Em alguns verões da minha infância/adolescência, a praia da Avenida da Paz, então território dos nossos acontecimentos e desejos, nos trazia um atrativo a mais: os “tatuzinhos”, pequenos crustáceos que se enterravam na areia, lambida pelo mar em carícia correspondida, imagino.
Só anos depois fiquei sabendo que aquele pequeno parente do camarão, que prometíamos levar para a panela - sem nunca fazê-lo -, chamava-se “corrupto”, um substantivo que virou adjetivo na política brasileira.
Que me perdoem aqueles e aquelas que esperavam por um ataque contundente ou malicioso ao personagem tão presente na vida política nacional. Não é o caso, até porque esta espécie de corrupto existe em todo o planeta, endêmica, podendo tornar-se epidêmica - a depender do modo como a tratamos. Onde há poder e grana, os homens de almas sujas se multiplicam com muito mais velocidade.
Aliás, se os corruptos públicos existem e são iguais no mundo todo, a diferença está em como as sociedades lidam com eles.
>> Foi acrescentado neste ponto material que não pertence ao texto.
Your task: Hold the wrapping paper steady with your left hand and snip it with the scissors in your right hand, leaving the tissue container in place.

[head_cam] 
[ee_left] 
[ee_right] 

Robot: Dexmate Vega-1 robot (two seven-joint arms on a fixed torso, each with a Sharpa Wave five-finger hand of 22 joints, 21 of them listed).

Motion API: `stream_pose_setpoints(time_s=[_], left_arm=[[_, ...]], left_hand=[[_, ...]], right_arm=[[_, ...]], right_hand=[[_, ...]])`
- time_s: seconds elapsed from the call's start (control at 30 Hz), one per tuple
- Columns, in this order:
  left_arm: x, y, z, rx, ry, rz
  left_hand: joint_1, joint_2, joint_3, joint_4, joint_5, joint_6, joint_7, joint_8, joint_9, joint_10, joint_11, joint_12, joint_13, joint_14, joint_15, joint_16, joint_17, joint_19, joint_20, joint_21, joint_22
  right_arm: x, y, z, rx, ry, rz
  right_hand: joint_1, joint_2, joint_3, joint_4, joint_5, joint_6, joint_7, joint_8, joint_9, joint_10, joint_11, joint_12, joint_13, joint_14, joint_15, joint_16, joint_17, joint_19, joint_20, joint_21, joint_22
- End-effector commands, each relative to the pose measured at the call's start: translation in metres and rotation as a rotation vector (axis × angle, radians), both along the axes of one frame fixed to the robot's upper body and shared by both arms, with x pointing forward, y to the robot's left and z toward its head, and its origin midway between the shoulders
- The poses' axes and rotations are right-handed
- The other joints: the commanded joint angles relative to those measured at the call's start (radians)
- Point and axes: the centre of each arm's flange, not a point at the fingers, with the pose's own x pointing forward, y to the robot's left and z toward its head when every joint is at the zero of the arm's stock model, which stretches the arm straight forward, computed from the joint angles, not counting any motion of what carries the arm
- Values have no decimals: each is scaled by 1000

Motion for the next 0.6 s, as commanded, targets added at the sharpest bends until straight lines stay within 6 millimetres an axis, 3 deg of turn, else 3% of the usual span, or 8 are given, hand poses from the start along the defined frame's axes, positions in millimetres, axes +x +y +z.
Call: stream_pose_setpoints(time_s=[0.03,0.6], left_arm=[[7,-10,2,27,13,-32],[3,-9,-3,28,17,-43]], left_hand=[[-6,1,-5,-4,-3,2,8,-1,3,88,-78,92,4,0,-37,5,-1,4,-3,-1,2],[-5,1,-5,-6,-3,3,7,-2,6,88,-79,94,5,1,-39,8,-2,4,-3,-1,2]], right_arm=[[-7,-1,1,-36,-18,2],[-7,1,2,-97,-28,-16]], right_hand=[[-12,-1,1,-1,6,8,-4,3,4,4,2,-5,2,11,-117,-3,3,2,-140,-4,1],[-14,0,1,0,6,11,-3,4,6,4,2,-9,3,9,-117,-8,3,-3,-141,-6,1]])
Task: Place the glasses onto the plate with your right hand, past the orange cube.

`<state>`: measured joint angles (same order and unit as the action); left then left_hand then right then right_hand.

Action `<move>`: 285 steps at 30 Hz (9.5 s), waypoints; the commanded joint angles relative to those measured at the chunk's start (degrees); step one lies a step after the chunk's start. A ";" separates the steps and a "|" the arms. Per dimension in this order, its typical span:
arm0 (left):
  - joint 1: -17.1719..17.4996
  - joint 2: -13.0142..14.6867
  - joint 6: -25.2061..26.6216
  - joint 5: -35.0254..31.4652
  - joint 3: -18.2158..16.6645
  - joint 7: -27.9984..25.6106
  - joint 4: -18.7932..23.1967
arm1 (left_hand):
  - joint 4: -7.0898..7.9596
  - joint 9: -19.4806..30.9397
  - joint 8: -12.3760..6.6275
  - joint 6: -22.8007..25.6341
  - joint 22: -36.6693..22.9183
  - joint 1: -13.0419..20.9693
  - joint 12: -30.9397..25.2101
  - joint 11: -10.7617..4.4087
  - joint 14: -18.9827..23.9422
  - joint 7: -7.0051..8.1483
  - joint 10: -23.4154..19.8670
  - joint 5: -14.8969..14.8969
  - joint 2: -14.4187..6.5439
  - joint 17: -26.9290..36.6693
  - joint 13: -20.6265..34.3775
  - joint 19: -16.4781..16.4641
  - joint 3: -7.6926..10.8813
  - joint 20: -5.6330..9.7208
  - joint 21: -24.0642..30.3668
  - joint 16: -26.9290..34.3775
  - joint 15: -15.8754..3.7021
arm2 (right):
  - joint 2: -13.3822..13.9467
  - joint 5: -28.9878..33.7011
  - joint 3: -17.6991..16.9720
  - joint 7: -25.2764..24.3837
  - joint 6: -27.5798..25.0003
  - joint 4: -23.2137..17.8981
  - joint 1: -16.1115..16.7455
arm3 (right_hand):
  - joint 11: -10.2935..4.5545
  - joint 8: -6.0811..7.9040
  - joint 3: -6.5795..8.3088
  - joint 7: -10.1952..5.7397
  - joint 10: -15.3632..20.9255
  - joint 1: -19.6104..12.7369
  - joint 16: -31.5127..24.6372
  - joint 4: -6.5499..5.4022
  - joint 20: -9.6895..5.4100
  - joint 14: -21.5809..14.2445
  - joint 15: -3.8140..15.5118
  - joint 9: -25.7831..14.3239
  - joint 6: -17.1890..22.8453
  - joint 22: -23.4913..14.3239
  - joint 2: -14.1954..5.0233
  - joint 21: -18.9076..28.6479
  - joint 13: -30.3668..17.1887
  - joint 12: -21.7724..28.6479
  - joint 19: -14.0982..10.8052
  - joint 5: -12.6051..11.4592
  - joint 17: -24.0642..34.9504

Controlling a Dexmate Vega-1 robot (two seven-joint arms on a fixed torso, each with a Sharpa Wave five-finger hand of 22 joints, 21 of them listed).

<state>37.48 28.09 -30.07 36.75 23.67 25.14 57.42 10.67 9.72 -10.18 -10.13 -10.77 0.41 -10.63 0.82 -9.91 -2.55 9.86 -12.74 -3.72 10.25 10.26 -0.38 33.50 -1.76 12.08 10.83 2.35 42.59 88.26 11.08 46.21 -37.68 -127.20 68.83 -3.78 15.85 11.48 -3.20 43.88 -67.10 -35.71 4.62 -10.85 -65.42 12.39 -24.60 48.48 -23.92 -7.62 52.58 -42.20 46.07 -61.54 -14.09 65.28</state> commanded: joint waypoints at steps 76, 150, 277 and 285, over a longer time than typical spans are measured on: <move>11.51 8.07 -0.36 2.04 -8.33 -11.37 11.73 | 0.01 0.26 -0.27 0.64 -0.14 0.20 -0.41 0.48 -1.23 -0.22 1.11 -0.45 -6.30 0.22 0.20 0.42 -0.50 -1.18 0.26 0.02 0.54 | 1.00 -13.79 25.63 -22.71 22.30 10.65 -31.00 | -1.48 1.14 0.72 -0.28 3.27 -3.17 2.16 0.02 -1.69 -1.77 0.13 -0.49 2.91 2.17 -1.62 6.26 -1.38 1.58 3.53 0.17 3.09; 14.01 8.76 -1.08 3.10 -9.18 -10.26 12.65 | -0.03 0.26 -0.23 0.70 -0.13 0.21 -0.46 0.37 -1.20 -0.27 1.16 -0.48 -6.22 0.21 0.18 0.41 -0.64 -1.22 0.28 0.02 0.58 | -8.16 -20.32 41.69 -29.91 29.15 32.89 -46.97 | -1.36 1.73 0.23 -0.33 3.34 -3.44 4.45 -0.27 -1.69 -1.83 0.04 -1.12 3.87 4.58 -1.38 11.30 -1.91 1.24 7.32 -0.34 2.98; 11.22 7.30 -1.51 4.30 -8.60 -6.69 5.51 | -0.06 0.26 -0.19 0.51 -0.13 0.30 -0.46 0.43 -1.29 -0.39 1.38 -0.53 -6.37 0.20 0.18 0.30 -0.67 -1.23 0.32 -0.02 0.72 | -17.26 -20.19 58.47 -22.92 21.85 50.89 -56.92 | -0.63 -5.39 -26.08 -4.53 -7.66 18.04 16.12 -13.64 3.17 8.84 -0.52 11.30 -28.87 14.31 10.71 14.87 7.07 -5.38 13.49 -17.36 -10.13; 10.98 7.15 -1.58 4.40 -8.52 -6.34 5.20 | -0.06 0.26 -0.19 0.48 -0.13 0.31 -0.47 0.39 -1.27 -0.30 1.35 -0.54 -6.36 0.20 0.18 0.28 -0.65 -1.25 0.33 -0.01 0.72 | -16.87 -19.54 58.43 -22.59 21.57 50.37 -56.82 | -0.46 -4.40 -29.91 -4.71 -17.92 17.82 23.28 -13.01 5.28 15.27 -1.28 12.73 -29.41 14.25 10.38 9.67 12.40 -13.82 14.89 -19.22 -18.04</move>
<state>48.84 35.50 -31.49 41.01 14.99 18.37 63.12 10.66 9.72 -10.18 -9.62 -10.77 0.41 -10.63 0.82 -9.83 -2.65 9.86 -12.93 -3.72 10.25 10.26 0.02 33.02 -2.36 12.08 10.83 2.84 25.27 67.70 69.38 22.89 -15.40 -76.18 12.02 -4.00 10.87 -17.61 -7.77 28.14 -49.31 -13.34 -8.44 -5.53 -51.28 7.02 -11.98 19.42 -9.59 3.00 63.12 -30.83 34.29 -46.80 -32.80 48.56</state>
Os brasileiros, creio, somos bastante tolerantes, embora falemos mal demais dos tipos, sem que eles sejam seriamente incomodados por aqui.
O historiador Leandro Karnal, alvo preferencial nas últimas semanas da fúria dos redistas homofóbicos – onde eles se sentem à vontade para vociferar e destilar o ódio –, cunhou uma frase definitiva, assim acho, sobre o tema: "Não existe país no mundo em que o governo seja corrupto e a população honesta, e vice-versa".
Para muitos, no entanto, a corrupção é tão somente uma questão de valores, de quanto - não de ações e danações. O praticante, neste caso, avalia que corrupto é quem rouba muito, e se autoriza a cometer pequenos e médios deslizes no cotidiano. Fico aqui com Montaigne, que aponta para esses “inocentes” com uma indagação para lá de procedente: “Se fazem assim com alfinetes, o que não farão com escudos (dinheiro)?”
Há também aqueles que pagam propina ao agente público e acham que corruptos são apenas os que recebem l'argent. Não se trata aqui de uma condenação ampla, geral e irrestrita, mas, seguindo os conselhos de Maquiavel, é prudente para quem se guia pela moral privada ficar sempre longe dos negócios públicos.
(Isso não tem qualquer relação com lei e justiça, até porque sabemos muito bem como terminam os julgamentos nos endogrupos.)
Mas o corruto de que eu deveria tratar aqui, exclusivamente, é objeto de uma ótima descoberta científica: depois de quarenta anos de estudos, um grupo de biólogos identificou o Callichirus corruptus como uma espécie única, só encontrada no litoral brasileiro.
Este “corrupto do bem” made in Brasil precisa ser preservado, defendem com justiça e conhecimento os cientistas. O nosso difere morfologicamente das espécies semelhantes espalhadas por outros países das Américas e também é fundamental para o equilíbrio do ecossistema, ajudando na recomposição da matéria orgânica nas praias e na reciclagem de nutrientes.
Não esqueçamos nunca: as espécies surgem na Natureza ao acaso, mas nenhuma delas vive ao acaso. Se está ali, naquele habitat, é porque cumpre função essencial para o bioma. Isso já serviu até para nós, Homo sapiens, antes que nos tornássemos dominadores/destruidores do planeta. Tem mais: guiando-nos apenas por uma visão antropocêntrica, em nosso interesse próprio, podemos nos beneficiar muito e sempre da preservação da diversidade.
Por exemplo, lembra o biólogo Edward Wilson (A criação), que numa plantinha de Madagascar foi descoberta a substância usada no tratamento, com sucesso, da leucemia aguda infantil. E segue: a pesquisa em um fungo encontrado na Noruega possibilitou os transplantes de órgãos. Tão impressionante quanto: da saliva de sanguessugas – não humanas – desenvolveu-se um solvente que evita a coagulação do sangue durante e após as cirurgias.
Só isso já deveria ser suficiente para que nos empenhássemos na preservação do nosso “corrupto do bem”. Até porque ele é muito mais vulnerável à extinção, por ação humana, do que o outro, resistente até mesmo a uma bala de prata.